§ Problem to solve:
Every line in the listing should be set down again verbatim.

§ Source material:
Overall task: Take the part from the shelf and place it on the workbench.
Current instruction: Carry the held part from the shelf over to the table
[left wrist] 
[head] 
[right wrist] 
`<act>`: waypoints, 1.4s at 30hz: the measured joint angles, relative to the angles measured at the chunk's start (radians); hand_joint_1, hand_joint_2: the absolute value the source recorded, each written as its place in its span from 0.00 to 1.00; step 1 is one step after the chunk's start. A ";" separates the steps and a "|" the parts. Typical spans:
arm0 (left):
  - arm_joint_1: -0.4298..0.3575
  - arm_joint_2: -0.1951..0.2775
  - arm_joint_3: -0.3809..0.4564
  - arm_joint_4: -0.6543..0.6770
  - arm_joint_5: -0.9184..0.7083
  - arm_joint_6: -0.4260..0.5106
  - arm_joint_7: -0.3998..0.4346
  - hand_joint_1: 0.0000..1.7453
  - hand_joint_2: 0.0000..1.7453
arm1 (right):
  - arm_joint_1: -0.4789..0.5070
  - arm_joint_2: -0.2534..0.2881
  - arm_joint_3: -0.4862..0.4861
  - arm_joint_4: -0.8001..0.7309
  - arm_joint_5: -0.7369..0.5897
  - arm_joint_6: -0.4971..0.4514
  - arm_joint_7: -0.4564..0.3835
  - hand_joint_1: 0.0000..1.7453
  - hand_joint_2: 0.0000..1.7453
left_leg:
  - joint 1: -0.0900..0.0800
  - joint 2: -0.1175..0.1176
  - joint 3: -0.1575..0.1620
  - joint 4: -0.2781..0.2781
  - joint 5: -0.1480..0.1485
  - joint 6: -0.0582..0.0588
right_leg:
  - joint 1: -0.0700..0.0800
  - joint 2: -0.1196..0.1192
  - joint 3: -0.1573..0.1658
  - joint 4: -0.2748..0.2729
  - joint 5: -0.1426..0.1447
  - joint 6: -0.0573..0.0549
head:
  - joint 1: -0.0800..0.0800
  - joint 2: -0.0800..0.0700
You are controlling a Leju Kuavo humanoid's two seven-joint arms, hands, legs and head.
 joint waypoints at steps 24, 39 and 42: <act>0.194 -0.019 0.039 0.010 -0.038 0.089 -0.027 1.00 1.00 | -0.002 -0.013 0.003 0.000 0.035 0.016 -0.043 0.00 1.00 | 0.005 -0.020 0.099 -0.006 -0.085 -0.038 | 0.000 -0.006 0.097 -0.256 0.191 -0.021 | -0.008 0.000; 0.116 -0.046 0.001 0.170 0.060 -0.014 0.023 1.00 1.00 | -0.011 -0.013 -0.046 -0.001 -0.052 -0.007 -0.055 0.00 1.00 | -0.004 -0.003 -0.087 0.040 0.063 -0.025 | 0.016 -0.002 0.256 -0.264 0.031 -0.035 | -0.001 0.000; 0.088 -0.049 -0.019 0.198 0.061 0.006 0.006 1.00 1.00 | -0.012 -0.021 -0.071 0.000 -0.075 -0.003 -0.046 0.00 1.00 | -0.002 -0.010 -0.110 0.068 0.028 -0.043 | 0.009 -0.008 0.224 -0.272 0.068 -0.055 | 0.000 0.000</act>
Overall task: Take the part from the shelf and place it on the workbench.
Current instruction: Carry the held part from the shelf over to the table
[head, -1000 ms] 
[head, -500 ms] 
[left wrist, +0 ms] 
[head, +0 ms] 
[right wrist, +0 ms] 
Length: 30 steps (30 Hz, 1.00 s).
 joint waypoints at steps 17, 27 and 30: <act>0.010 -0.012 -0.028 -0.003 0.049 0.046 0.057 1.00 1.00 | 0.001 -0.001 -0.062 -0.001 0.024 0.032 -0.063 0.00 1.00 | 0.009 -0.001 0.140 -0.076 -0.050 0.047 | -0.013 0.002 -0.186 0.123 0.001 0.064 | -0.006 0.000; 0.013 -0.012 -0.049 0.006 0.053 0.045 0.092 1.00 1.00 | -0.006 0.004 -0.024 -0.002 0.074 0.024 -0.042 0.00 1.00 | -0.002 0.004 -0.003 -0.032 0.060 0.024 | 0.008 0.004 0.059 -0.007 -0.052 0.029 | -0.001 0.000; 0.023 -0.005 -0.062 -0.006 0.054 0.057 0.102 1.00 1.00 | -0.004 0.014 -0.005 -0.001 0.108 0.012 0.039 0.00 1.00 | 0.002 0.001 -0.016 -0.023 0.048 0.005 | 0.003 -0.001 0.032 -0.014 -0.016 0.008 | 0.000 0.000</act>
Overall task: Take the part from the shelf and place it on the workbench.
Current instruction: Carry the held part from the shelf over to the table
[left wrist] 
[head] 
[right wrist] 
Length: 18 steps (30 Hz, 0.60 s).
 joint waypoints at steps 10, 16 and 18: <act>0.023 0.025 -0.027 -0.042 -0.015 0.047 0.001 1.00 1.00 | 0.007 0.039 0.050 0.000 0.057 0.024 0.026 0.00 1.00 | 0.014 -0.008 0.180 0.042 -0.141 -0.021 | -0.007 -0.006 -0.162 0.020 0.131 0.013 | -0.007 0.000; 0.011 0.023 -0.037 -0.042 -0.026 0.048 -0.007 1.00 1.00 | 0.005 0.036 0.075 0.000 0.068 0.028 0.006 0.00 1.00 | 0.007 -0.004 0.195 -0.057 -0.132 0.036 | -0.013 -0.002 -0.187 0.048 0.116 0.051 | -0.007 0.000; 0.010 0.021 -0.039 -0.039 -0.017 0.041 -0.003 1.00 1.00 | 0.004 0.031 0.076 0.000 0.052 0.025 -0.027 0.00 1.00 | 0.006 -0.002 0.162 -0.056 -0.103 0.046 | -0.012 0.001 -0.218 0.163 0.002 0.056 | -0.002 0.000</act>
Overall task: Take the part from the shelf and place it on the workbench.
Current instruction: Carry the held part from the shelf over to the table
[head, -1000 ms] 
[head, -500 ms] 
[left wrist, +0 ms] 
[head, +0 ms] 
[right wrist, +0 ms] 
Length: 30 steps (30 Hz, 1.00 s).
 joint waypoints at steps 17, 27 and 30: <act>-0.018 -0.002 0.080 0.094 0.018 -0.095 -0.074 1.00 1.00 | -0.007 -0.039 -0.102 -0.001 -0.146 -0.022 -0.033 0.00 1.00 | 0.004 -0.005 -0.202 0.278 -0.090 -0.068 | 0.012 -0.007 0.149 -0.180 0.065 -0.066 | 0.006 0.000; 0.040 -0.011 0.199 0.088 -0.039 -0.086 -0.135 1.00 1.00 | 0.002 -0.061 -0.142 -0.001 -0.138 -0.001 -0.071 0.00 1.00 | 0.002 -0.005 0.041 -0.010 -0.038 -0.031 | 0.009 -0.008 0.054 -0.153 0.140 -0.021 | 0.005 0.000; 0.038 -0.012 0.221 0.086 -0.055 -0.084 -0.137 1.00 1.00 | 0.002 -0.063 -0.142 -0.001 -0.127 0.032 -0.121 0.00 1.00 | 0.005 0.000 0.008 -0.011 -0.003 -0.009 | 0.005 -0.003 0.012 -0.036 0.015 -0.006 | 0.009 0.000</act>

§ Response to the exercise:
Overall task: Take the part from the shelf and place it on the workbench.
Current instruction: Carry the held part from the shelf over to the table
[left wrist] 
[head] 
[right wrist] 
`<act>`: waypoints, 1.4s at 30hz: the measured joint angles, relative to the angles measured at the chunk's start (radians); hand_joint_1, hand_joint_2: the absolute value the source recorded, each written as its place in its span from 0.00 to 1.00; step 1 is one step after the chunk's start. A ";" separates the steps and a "|" the parts. Typical spans:
arm0 (left):
  - arm_joint_1: -0.4298..0.3575
  - arm_joint_2: -0.1951..0.2775
  - arm_joint_3: -0.3809..0.4564
  - arm_joint_4: -0.6543..0.6770
  - arm_joint_5: -0.9184..0.7083
  - arm_joint_6: -0.4260..0.5106
  - arm_joint_7: -0.3998..0.4346
  - hand_joint_1: 0.0000..1.7453
  - hand_joint_2: 0.0000..1.7453
arm1 (right):
  - arm_joint_1: -0.4789..0.5070
  - arm_joint_2: -0.2534..0.2881
  - arm_joint_3: -0.4862..0.4861
  - arm_joint_4: -0.8001..0.7309
  - arm_joint_5: -0.7369..0.5897
  - arm_joint_6: -0.4971..0.4514
  - arm_joint_7: -0.4564..0.3835
  - hand_joint_1: 0.0000..1.7453
  - hand_joint_2: 0.0000..1.7453
left_leg:
  - joint 1: -0.0900..0.0800
  - joint 2: -0.1175..0.1176
  - joint 3: -0.1575..0.1620
  - joint 4: -0.2781..0.2781
  - joint 5: -0.1480..0.1485
  - joint 6: -0.0582..0.0588
right_leg:
  - joint 1: -0.0700..0.0800
  - joint 2: -0.1196..0.1192
  - joint 3: -0.1573..0.1658
  - joint 4: -0.2748..0.2729
  - joint 5: -0.1426..0.1447
  - joint 6: -0.0573..0.0549
head:
  - joint 1: -0.0800..0.0800
  - joint 2: -0.0800..0.0700
You are controlling a Leju Kuavo humanoid's two seven-joint arms, hands, legs and head.
 joint waypoints at steps 24, 39 and 42: <act>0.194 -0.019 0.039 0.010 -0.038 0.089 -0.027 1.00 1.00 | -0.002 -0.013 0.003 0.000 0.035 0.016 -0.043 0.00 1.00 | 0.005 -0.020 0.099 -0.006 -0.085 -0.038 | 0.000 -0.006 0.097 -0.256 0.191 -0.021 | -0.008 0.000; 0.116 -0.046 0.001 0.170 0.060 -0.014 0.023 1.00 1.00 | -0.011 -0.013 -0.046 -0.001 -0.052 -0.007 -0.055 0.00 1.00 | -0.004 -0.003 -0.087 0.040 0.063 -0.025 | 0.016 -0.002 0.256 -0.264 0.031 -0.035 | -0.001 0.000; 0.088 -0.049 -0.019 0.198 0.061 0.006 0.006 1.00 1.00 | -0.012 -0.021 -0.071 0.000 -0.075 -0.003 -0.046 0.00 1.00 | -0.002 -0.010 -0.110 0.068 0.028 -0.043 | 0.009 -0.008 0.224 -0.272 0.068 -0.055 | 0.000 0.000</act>
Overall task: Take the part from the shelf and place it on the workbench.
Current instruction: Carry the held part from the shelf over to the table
[head, -1000 ms] 
[head, -500 ms] 
[left wrist, +0 ms] 
[head, +0 ms] 
[right wrist, +0 ms] 
Length: 30 steps (30 Hz, 1.00 s).
 joint waypoints at steps 17, 27 and 30: <act>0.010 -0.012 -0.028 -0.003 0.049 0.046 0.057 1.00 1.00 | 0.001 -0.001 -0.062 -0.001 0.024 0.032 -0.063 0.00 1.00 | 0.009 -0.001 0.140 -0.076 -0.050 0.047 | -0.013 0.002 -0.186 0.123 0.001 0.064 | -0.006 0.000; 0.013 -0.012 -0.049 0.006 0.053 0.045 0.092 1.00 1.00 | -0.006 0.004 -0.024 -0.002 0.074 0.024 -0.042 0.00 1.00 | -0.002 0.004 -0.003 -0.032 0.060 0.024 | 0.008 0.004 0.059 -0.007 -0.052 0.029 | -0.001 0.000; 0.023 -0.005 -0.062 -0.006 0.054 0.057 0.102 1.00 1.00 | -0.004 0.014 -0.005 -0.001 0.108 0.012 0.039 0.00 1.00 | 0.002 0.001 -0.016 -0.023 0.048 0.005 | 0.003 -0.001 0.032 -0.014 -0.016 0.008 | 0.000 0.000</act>
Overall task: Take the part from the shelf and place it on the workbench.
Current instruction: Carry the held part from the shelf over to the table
[left wrist] 
[head] 
[right wrist] 
Length: 18 steps (30 Hz, 0.60 s).
 joint waypoints at steps 10, 16 and 18: <act>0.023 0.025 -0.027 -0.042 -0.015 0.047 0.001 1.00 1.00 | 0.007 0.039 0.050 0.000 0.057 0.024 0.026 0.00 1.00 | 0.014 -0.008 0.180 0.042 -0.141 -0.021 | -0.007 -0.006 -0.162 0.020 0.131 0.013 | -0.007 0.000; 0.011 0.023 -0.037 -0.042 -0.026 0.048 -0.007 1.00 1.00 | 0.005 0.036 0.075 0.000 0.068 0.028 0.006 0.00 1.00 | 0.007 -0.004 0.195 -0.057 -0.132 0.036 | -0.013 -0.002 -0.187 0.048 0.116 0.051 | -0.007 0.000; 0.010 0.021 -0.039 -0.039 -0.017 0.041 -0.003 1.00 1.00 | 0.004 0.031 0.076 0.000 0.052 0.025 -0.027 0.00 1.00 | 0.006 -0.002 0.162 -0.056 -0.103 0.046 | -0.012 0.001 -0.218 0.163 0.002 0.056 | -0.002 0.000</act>
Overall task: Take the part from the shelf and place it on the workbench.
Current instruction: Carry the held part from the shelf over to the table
[head, -1000 ms] 
[head, -500 ms] 
[left wrist, +0 ms] 
[head, +0 ms] 
[right wrist, +0 ms] 
Length: 30 steps (30 Hz, 1.00 s).
 joint waypoints at steps 17, 27 and 30: <act>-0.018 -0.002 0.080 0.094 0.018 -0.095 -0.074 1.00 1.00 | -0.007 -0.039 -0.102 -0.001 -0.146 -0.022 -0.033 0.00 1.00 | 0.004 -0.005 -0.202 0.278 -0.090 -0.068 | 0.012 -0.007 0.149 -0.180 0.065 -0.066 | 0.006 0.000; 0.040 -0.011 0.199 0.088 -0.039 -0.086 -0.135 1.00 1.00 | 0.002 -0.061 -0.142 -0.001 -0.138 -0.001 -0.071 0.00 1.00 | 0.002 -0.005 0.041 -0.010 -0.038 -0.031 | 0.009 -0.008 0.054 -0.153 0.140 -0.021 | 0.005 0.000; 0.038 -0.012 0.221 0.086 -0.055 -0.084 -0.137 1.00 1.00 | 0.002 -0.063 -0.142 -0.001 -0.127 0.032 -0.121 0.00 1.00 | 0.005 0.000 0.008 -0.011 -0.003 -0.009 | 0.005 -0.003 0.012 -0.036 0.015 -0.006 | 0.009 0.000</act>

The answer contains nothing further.